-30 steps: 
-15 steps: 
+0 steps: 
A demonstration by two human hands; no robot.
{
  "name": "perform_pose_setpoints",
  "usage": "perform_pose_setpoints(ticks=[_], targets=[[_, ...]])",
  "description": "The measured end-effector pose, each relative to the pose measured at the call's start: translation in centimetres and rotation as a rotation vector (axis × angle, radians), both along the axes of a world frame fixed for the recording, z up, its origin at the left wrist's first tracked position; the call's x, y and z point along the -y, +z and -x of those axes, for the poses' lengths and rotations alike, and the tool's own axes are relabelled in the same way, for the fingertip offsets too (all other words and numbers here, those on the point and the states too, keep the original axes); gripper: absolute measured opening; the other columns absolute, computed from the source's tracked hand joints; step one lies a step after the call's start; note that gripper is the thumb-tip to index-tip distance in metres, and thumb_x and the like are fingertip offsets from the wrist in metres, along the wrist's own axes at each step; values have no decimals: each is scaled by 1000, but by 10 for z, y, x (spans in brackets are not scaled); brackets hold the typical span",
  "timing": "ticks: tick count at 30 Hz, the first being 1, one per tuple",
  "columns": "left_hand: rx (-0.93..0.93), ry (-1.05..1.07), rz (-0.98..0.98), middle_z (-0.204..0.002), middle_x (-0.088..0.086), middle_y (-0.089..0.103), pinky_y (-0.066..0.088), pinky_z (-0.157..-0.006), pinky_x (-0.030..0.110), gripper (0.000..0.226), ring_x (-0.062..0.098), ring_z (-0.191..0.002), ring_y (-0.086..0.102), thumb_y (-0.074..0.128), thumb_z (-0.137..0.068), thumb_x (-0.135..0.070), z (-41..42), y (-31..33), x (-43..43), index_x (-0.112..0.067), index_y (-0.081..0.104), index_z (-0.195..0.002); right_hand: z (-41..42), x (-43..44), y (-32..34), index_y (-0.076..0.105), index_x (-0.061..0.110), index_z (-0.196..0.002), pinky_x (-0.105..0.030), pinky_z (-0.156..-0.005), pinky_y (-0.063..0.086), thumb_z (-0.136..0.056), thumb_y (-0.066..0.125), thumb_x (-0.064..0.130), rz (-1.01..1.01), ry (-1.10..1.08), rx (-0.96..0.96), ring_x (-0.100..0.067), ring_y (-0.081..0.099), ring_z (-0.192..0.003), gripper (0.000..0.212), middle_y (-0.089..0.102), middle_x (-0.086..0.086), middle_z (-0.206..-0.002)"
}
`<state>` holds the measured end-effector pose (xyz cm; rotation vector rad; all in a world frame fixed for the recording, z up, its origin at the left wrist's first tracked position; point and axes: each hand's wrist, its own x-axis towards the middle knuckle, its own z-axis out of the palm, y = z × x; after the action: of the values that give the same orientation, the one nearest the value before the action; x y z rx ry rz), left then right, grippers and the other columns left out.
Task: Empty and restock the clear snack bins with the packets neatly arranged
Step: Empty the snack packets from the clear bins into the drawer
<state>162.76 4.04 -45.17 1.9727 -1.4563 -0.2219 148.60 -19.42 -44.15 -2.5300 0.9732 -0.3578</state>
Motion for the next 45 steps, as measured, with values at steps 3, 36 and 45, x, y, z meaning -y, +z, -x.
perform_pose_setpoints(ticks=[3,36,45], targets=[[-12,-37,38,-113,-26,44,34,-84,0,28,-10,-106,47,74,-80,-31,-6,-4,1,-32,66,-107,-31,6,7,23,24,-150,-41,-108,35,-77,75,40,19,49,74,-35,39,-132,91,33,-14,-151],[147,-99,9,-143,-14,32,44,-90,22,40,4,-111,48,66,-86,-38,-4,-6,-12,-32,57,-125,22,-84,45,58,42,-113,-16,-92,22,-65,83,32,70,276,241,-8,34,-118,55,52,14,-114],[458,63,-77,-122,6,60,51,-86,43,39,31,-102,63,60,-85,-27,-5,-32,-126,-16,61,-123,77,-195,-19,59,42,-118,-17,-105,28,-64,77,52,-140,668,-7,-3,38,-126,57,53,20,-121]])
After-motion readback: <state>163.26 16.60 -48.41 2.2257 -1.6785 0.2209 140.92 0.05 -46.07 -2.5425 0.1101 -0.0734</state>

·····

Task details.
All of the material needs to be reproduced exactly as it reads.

Exercise output.
-30 steps: 
-15 steps: 
+0 steps: 
A demonstration by two human hands; no robot.
{
  "name": "perform_pose_setpoints",
  "usage": "perform_pose_setpoints(ticks=[_], targets=[[_, ...]])",
  "description": "The measured end-effector pose, each relative to the pose measured at the call's start: translation in centimetres and rotation as a rotation vector (axis × angle, radians), both along the axes of a world frame fixed for the recording, z up, its origin at the left wrist's first tracked position; the call's x, y and z point along the -y, +z and -x of those axes, for the poses' lengths and rotations alike, and the tool's own axes are relabelled in the same way, for the fingertip offsets too (all other words and numbers here, those on the point and the states too, keep the original axes); gripper: absolute measured opening; the other columns absolute, computed from the source's tracked hand joints; step one lies a step after the call's start; note that gripper is the thumb-tip to index-tip distance in metres, and thumb_x and the like are fingertip offsets from the wrist in metres, along the wrist's own axes at each step; values have no decimals: each is scaled by 1000, but by 10 for z, y, x (spans in brackets are not scaled); brackets hold the typical span",
  "timing": "ticks: tick count at 30 Hz, the first being 1, one per tuple",
  "columns": "left_hand: rx (-0.93..0.93), ry (-1.05..1.07), rz (-0.98..0.98), middle_z (-0.204..0.002), middle_x (-0.088..0.086), middle_y (-0.089..0.103), pinky_y (-0.066..0.088), pinky_z (-0.157..-0.006), pinky_x (-0.030..0.110), gripper (0.000..0.226), ring_x (-0.062..0.098), ring_z (-0.191..0.002), ring_y (-0.086..0.102), thumb_y (-0.074..0.128), thumb_z (-0.137..0.068), thumb_x (-0.135..0.070), z (-41..42), y (-31..33), x (-43..43), index_x (-0.112..0.067), index_y (-0.081..0.104), index_z (-0.195..0.002); right_hand: z (-41..42), x (-43..44), y (-32..34), index_y (-0.076..0.105), index_x (-0.061..0.110), index_z (-0.196..0.002), pinky_x (-0.105..0.030), pinky_z (-0.156..-0.005), pinky_y (-0.063..0.086), thumb_z (-0.136..0.056), thumb_y (-0.066..0.125), thumb_x (-0.064..0.130), rz (-1.01..1.01), ry (-1.10..1.08), rx (-0.96..0.96), ring_x (-0.100..0.067), ring_y (-0.081..0.099), ring_z (-0.192..0.003), gripper (0.000..0.212), middle_y (-0.089..0.102), middle_x (-0.086..0.086), middle_z (-0.206..-0.002)"
}
`<state>` holds the measured end-effector pose (xyz cm; rotation vector rad; all in a world frame fixed for the recording, z up, its origin at the left wrist's first tracked position; point and axes: each hand's wrist, its own x-axis towards the middle knuckle, its own z-axis out of the palm, y = z × x; after the action: of the values that give the same orientation, the one nearest the value before the action; x y z rx ry rz), left then right, grippers and the other columns left out.
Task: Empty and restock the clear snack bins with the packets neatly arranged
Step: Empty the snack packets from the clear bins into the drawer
<state>162.76 4.04 -45.17 1.9727 -1.4563 -0.2219 148.60 -19.42 -44.15 -2.5300 0.9732 -0.3578</state>
Motion for the next 45 steps, as measured, with values at steps 3, 36 and 45, x, y, z meaning -y, +z, -x.
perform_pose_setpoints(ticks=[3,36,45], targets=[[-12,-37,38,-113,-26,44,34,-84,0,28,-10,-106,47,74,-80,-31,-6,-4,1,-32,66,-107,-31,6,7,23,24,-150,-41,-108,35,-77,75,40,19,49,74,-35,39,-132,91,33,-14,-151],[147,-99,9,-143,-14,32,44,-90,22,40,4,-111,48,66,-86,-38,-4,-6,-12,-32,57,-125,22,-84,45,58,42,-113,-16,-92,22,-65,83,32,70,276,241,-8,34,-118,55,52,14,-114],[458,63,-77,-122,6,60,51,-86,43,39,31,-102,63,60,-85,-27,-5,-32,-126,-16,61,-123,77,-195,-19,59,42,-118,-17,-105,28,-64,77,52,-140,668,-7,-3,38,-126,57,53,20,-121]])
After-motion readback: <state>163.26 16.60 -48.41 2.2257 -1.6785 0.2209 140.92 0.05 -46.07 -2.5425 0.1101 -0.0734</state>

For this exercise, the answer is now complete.